Metric概述
HystrixCommands和HystrixObservableCommands執行過程中,會產生執行的數據,這些數據對於觀察調用的性能表現非常有用。
命令產生數據后,Metrics會根據不同緯度進行統計,主要有一下三個緯度:一段時間內(窗口期)的累計統計數據、持續的累計統計數據、一段時間內(窗口期)的數據分布。
Metric實現
Metrics實現主要的流程如下:
1.命令在開始執行前會向開始消息流(HystrixCommandStartStream)發送開始消息(HystrixCommandExecutionStarted)。
2.如果是線程池執行,執行前會向線程池開始消息流(HystrixThreadPoolStartStream)發送開始消息(HystrixCommandExecutionStarted)。
3.如果是線程池執行,執行后會向線程池結束消息流(HystrixThreadPoolCompletionStream)發送完成消息(HystrixCommandCompletion)。
4.命令在結束執行前會向完成消息流(HystrixCommandCompletionStream)發送完成消息(HystrixCommandCompletion)。
5.不同類型的統計流,會監聽開始消息流或完成消息流,根據接受到的消息內容,進行統計。
Hystrix消息類型
HystrixCommandCompletion有一下消息類型
一段時間內統計
統計流首先監聽一個消息流(開始消息流或者完成消息流),統計一段時間內各個類型消息的累計數據(時間為:metrics.rollingStats.timeInMilliseconds/metrics.rollingStats.numBuckets)。然后再對累計的數據進行累加(個數為:metrics.rollingStats.numBuckets),即為最終累計數據。
RollingCommandEventCounterStream消息流監聽了HystrixCommandCompletionStream消息流,並統計各種消息類型次數。
RollingCollapserEventCounterStream消息流監聽了HystrixCollapserEventStream消息流,並統計各種消息類型次數。
RollingThreadPoolEventCounterStream消息流監聽了HystrixThreadPoolCompletionStream消息流,並統計各種消息類型次數。
HealthCountsStream消息流監聽了HystrixThreadPoolCompletionStream消息流,並統計成功次數,失敗次數,失敗率。
持續統計
統計流首先監聽一個消息流(開始消息流或者完成消息流),統計一段時間內各個類型消息的累計數據(時間為:metrics.rollingStats.timeInMilliseconds/metrics.rollingStats.numBuckets)。然后不斷的累加累計數據。
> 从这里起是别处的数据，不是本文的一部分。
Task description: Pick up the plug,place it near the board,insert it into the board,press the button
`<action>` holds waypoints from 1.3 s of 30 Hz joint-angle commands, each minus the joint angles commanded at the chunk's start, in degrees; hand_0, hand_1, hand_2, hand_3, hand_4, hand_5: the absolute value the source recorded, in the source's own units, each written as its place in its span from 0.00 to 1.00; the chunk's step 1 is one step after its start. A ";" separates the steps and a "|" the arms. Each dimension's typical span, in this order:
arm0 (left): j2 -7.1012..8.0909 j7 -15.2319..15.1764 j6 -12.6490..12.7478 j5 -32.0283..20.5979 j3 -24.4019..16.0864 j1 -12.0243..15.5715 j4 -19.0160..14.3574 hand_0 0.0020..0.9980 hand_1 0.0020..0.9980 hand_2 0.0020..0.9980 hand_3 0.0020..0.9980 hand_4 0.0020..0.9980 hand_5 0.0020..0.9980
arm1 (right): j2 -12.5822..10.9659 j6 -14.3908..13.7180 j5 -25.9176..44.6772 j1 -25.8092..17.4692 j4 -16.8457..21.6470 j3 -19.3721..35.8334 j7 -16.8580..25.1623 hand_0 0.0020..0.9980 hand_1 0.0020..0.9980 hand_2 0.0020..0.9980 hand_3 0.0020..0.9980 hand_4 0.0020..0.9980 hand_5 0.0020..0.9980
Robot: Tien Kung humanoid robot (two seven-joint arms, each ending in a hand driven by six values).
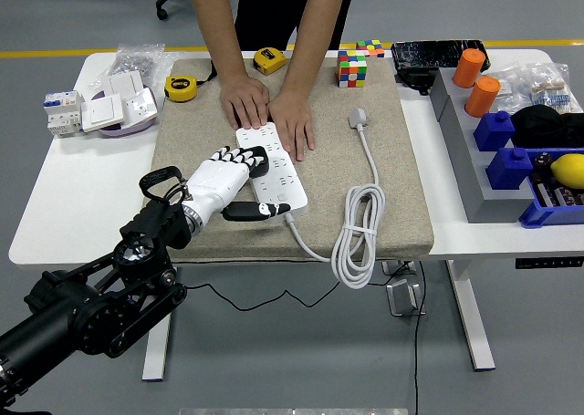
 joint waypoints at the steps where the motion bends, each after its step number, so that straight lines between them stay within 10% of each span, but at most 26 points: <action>1: -0.01 -0.04 0.01 -0.05 -0.10 -0.01 0.03 1.00 1.00 0.98 0.91 1.00 1.00 | 0.00 0.00 -0.05 0.01 0.00 0.02 0.00 0.97 0.91 0.86 0.86 1.00 0.92; 10: 0.47 -0.63 0.96 0.23 -1.20 0.29 -2.72 1.00 1.00 0.98 0.90 1.00 1.00 | -0.05 -0.05 -0.19 0.00 0.00 0.00 -0.04 0.97 0.91 0.86 0.86 1.00 0.92; 16: 1.30 -0.18 2.81 -4.74 -0.71 2.19 -12.96 1.00 1.00 0.97 0.90 1.00 1.00 | -0.17 -0.07 -0.38 -0.09 0.00 0.04 -0.08 0.97 0.91 0.86 0.86 1.00 0.92; 17: 1.37 0.39 2.65 -6.97 -0.22 2.62 -15.57 0.62 0.61 0.63 0.88 0.90 0.59 | -0.19 -0.08 -0.44 -0.11 0.00 0.07 -0.10 0.97 0.91 0.86 0.86 1.00 0.92; 22: 0.58 5.16 -4.91 -7.50 0.12 4.11 -26.06 0.62 0.61 0.63 0.88 0.90 0.59 | -0.15 -0.01 -0.49 -0.17 0.00 -0.05 -0.08 0.97 0.91 0.86 0.86 1.00 0.92; 23: 0.50 6.47 -7.11 -6.44 0.36 4.22 -27.64 0.19 0.09 0.21 0.91 0.61 0.24 | -0.14 0.01 -0.44 -0.18 0.00 -0.10 -0.04 0.97 0.91 0.86 0.86 1.00 0.92; 24: 0.48 7.26 -8.95 -6.07 0.48 4.24 -28.39 0.19 0.09 0.21 0.91 0.61 0.24 | -0.14 0.02 -0.41 -0.18 0.00 -0.13 -0.03 0.97 0.91 0.86 0.86 1.00 0.92; 30: 0.08 10.58 -15.52 -4.07 0.70 3.16 -26.17 0.14 0.06 0.18 0.92 0.53 0.16 | -0.18 0.06 -0.42 -0.05 0.00 -0.02 -0.05 0.97 0.91 0.86 0.86 1.00 0.92; 39: -0.73 12.74 -18.84 -1.70 0.25 2.38 -18.81 0.14 0.05 0.17 0.93 0.51 0.13 | -0.02 0.03 -0.47 -0.06 0.00 0.32 -0.05 0.97 0.91 0.86 0.86 1.00 0.92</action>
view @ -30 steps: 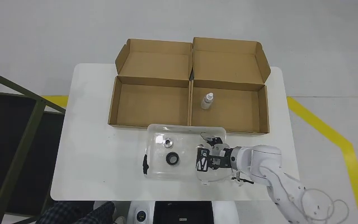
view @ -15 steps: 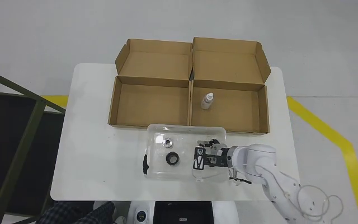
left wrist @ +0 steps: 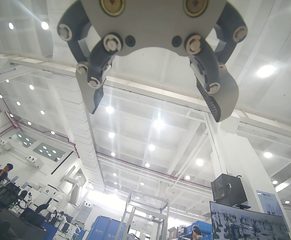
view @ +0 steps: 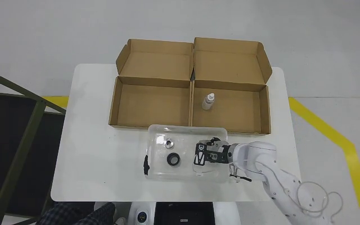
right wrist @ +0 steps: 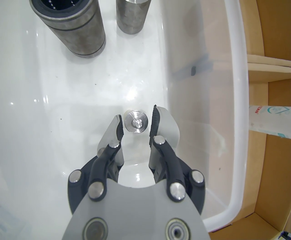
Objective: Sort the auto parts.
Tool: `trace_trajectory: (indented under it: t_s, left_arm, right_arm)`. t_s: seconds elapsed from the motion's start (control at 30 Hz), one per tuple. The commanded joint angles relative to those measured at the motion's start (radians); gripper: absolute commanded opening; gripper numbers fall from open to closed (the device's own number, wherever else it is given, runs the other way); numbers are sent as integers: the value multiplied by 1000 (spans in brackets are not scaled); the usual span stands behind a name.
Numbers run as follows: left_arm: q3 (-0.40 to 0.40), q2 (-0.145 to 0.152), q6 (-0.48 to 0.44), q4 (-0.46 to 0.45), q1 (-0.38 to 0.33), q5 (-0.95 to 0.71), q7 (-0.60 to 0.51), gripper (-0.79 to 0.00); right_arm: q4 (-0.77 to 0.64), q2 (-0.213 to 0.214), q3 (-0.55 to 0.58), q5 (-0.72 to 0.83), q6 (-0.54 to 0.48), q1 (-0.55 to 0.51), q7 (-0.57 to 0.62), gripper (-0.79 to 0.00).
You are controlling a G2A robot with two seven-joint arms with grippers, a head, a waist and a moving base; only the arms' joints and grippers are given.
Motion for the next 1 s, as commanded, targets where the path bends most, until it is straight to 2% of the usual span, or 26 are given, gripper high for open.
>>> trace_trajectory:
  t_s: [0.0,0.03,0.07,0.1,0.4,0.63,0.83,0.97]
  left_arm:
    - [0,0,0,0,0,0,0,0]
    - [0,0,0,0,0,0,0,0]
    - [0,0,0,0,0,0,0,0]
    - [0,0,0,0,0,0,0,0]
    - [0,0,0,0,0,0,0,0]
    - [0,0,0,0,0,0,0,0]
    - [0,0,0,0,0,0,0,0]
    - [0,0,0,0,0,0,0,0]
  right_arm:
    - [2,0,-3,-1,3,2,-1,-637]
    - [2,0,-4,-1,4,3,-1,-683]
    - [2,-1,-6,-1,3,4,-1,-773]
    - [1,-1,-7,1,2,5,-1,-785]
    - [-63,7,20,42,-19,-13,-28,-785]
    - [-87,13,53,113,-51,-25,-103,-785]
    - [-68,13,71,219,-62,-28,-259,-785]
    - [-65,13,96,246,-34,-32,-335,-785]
CumulativeCommandEventCounterStream監聽了HystrixCommandCompletionStream消息流,並統計各種消息類型次數。
CumulativeCollapserEventCounterStream監聽了HystrixCollapserEventStream消息流,並統計各種消息類型次數。
CumulativeThreadPoolEventCounterStream監聽了HystrixThreadPoolCompletionStream消息流,並統計各種消息類型次數。
一段時間內分布統計
RollingDistributionStream監聽一個消息流,例如HystrixCommandStartStream,然后通過RX java對一段時間內的數值進行運算操作,生成統計值放在Histogram對象中,然后重新發射,對窗口期內的Histogram對象進行運算操作,並生成統計值重新發射。
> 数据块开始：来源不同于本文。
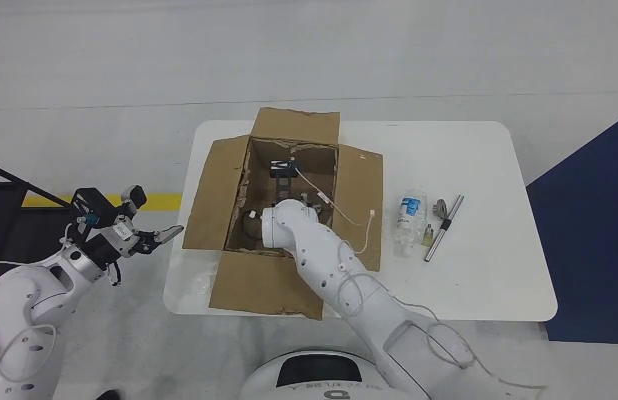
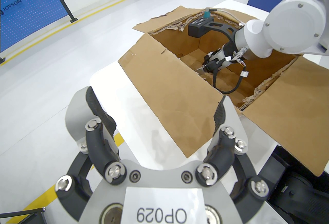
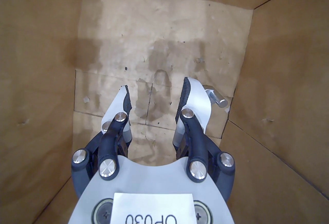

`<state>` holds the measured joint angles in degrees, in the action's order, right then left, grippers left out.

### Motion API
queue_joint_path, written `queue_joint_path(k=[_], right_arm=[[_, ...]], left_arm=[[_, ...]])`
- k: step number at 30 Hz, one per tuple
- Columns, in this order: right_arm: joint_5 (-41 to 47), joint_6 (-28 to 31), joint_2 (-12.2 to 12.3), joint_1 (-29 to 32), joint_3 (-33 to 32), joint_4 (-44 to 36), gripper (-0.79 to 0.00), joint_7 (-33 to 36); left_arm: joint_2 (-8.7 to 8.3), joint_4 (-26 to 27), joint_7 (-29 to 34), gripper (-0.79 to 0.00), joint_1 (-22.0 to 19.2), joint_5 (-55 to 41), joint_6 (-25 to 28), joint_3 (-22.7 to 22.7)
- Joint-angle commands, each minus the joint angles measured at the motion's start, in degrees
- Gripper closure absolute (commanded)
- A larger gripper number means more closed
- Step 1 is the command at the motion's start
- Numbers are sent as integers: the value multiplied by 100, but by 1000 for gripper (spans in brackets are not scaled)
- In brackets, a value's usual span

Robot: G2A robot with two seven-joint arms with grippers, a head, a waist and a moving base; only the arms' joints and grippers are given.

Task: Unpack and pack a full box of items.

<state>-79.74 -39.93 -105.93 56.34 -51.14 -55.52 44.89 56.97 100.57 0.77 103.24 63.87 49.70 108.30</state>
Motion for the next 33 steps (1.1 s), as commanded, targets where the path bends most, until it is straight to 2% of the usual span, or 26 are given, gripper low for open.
queue_joint_path(k=[1, 5, 11, 18, 25, 30, 33], right_arm=[[-54, -35, 29, 145, -61, -242, -422, -105], [-375, -213, 138, 594, -266, -908, -422, -222], [-833, -262, 279, 1078, -603, -1649, -413, 84], [-899, -194, 258, 754, -737, -1178, -440, 586], [-650, -248, 168, 421, -757, -664, -379, 603], [-466, -229, 120, 222, -805, -304, -243, 561], [-419, -340, 90, 129, -819, -111, -62, 543]], left_arm=[[0, 0, 0, -785, 0, 0, 0, 0], [0, 0, 0, -785, 0, 0, 0, 0], [0, 0, 0, -785, 0, 0, 0, 0], [0, 0, 0, -785, 0, 0, 0, 0], [0, 0, 0, -785, 0, 0, 0, 0], [0, 0, 0, -785, 0, 0, 0, 0], [0, 0, 0, -785, 0, 0, 0, 0]])
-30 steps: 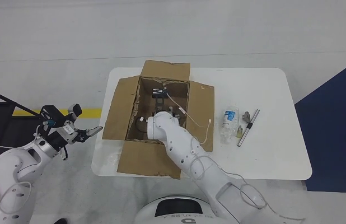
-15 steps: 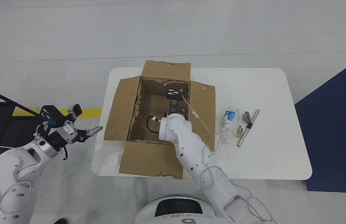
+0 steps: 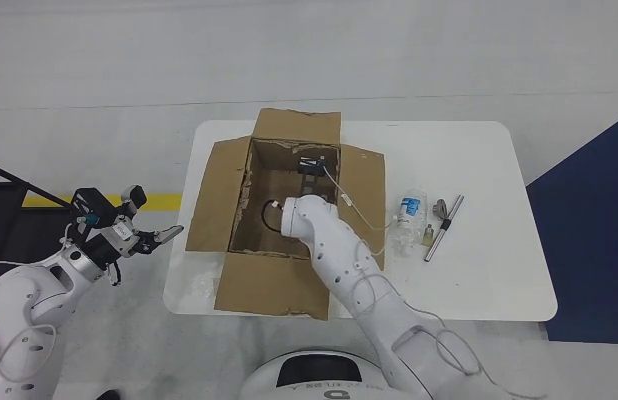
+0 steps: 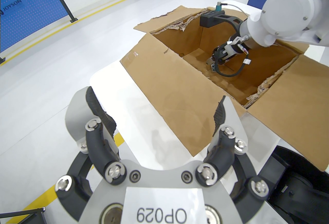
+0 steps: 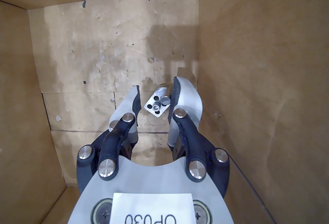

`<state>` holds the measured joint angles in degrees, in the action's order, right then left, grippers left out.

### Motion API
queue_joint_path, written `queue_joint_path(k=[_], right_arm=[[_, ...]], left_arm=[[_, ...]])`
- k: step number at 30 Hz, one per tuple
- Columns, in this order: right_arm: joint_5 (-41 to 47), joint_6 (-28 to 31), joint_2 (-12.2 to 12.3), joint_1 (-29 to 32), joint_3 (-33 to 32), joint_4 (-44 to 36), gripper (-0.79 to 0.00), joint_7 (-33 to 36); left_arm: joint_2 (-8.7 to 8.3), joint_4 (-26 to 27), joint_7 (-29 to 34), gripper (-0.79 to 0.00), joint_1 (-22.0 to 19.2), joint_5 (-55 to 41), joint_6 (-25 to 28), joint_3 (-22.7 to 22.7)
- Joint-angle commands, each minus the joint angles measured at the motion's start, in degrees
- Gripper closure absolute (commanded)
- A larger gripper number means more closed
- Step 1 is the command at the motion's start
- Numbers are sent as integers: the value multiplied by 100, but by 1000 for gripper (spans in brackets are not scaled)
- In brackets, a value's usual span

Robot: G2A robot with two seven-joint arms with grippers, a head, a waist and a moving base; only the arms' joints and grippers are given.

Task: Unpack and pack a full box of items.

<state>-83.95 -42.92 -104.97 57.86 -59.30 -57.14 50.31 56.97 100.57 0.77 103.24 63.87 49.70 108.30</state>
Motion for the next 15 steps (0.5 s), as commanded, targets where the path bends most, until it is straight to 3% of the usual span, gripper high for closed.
queue_joint_path(k=[1, 8, 15], right_arm=[[10, -69, -16, -52, 0, 99, 0, -2], [19, -165, -62, 4, 48, 23, 0, -205], [-97, 63, 57, 888, 229, -1425, 0, -1445]], left_arm=[[0, 0, 0, -785, 0, 0, 0, 0], [0, 0, 0, -785, 0, 0, 0, 0], [0, 0, 0, -785, 0, 0, 0, 0]])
子類RollingCommandLatencyDistributionStream監聽了HystrixCommandCompletionStream消息流,並且通過RX java監聽窗口期內的executelatency,通過Histogram計算窗口期內延時的分布。
子類RollingCommandUserLatencyDistributionStream監聽了HystrixCommandCompletionStream消息流,並且通過RX java監聽窗口期內的totalLatency,通過Histogram計算窗口期內延時的分布。
子類RollingCollapserBatchSizeDistributionStream監聽了HystrixCollapserEventStream消息流,並且通過RX java監聽窗口期內的ADDED_TO_BATCH消息類型次數,通過Histogram計算窗口期內延時的分布。
RollingConcurrencyStream監聽一個消息流,例如HystrixCommandStartStream,然后通過RX java對一段時間內的執行並發量取最大值,重新發射,對窗口期內的執行並發量取最大值,重新發射。
子類RollingCommandMaxConcurrencyStream監聽了HystrixCommandStartStream,然后通過RX java對窗口期內的執行並發量取最大值。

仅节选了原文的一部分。